[Start of Attachment]

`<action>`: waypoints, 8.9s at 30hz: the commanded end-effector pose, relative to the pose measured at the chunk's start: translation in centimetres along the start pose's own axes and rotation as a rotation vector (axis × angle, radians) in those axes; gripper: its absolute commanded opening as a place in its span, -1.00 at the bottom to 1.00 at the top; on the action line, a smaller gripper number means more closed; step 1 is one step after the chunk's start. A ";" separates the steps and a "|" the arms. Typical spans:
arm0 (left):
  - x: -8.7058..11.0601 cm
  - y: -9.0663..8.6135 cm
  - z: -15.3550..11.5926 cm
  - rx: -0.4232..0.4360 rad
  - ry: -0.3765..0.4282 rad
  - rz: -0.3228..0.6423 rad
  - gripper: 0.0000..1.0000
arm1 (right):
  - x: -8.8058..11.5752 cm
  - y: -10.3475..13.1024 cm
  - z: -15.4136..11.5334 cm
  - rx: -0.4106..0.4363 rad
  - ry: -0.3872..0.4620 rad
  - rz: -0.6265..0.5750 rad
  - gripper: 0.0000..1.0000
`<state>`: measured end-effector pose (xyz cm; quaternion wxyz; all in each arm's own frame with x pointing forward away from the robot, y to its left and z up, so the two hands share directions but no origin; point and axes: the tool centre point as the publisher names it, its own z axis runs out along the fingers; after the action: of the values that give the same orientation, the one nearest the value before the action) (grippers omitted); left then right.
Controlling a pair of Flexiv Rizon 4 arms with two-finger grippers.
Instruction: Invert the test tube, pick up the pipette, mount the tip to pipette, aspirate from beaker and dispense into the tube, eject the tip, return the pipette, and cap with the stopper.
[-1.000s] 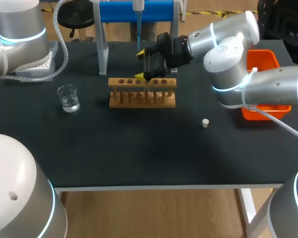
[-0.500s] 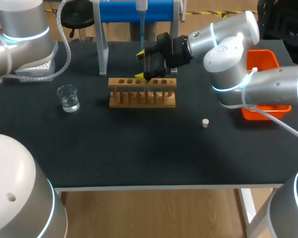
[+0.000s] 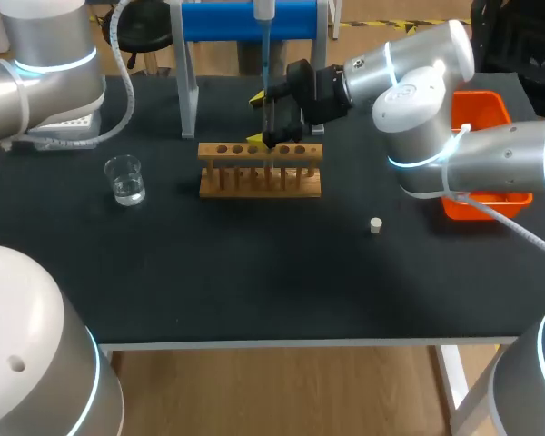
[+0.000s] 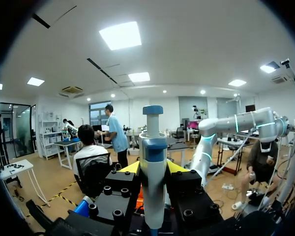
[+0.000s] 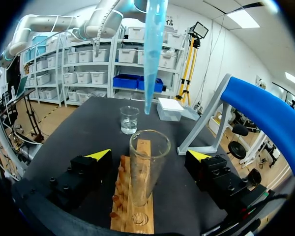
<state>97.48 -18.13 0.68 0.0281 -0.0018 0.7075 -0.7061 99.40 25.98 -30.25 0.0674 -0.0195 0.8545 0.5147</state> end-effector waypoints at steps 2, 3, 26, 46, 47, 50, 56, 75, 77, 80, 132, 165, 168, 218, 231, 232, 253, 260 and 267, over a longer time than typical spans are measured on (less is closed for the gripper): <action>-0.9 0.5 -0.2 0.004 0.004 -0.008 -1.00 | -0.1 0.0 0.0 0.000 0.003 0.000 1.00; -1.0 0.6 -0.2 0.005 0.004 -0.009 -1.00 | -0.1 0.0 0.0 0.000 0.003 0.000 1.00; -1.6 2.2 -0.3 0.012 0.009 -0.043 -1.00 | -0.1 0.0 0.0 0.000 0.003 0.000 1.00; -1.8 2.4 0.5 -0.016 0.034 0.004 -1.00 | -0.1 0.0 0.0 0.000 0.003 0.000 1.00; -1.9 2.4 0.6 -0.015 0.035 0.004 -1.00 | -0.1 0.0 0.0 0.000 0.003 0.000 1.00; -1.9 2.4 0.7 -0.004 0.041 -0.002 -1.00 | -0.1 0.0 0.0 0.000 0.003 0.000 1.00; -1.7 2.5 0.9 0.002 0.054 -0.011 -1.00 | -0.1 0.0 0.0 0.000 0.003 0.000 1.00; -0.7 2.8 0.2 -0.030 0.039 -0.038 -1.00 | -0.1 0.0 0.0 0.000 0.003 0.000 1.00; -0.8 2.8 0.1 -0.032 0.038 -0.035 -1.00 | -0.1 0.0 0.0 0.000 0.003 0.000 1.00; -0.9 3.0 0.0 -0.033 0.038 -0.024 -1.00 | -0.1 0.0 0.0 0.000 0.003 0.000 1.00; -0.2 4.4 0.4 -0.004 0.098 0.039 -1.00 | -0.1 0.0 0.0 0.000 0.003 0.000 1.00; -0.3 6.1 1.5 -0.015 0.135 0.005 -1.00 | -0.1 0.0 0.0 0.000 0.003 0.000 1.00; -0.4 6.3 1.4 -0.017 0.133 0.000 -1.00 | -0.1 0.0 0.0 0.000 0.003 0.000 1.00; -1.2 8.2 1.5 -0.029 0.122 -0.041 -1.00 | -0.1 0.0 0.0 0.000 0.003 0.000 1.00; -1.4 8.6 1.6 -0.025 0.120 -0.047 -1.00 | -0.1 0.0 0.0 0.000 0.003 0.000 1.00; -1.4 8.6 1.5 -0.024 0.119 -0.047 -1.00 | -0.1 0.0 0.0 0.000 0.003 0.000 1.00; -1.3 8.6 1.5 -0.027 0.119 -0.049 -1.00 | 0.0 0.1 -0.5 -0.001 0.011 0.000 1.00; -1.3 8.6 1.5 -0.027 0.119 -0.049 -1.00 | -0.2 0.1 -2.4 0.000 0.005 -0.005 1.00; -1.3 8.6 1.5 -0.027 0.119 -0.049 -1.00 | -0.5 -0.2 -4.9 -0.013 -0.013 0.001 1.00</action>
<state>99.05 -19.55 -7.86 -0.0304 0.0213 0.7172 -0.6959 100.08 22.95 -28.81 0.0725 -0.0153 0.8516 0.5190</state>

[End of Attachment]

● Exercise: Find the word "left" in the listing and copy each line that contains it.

● Task result:
arm0 (left):
`<state>`: measured end-effector pose (xyz cm; quaternion wxyz; all in each arm's own frame with x pointing forward away from the robot, y to its left and z up, so the two hands share directions but no origin; point and axes: the tool centre point as the publisher names it, its own z axis runs out along the fingers; after the action: of the values that give the same orientation, the one nearest the value before the action) (grippers omitted); left then right.

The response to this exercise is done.